Judgment affirmed in part, and reversed and remanded in part.

POWELL, P.J., and YOUNG, J., concur.

1 {¶ a} The UIM policy defines an "insured" as follows:

{¶ b} "B. WHO IS AN INSURED

{¶ c} "1. You.

{¶ d} "2. If you are an individual, and `family member.'

{¶ e} "3. Anyone else `occupying' a covered `auto' or a temporary substitute for a covered `auto.' The covered `auto' must be out of service because of its breakdown, repair, servicing, loss or destruction.

{¶ f} "4. Anyone for damages he or she is entitled to recover because of `bodily injury' sustained by another `insured.'"

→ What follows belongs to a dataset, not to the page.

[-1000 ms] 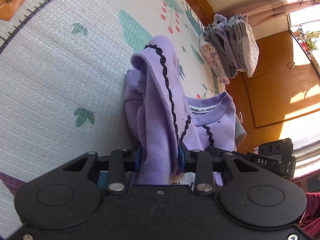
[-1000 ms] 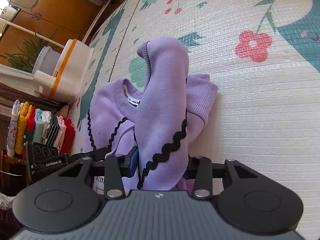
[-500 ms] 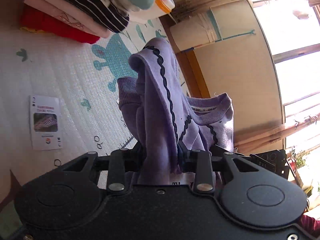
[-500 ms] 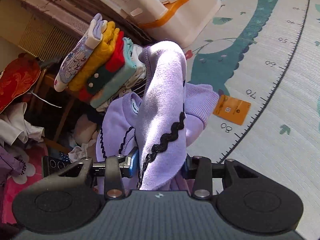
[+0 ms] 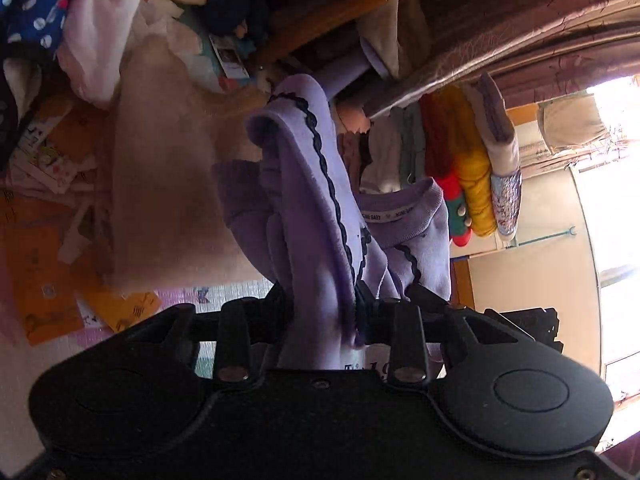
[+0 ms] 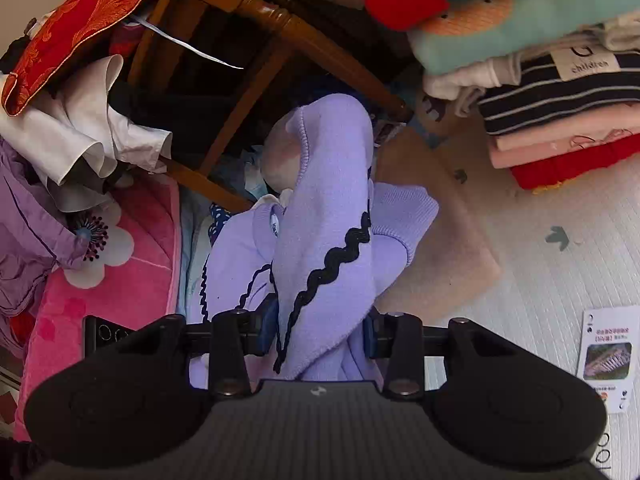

2 {¶ a} We do note that the Estate argues that the subrogation provision does not apply. The Estate argues that ISOP has given no money or made any payments on behalf of the estate which is necessary for the subrogation clause to apply. The clause specifically states:

{¶ b} "A. LOSS CONDITIONS

{¶ c} "* * *

{¶ d} "5. TRANSFER OF RIGHTS OF RECOVERY AGAINST OTHERS TO US

{¶ e} "If any person or organization to or for whom we make payment under this coverage Form has rights to recover damages from another, those rights are transferred to us. That person or organization must do everything necessary to secure our rights and must do nothing after `accident' or `loss' to impair them."

3 Edward Lawson was the first Administrator of Current's estate and made the initial inquiry as to benefits.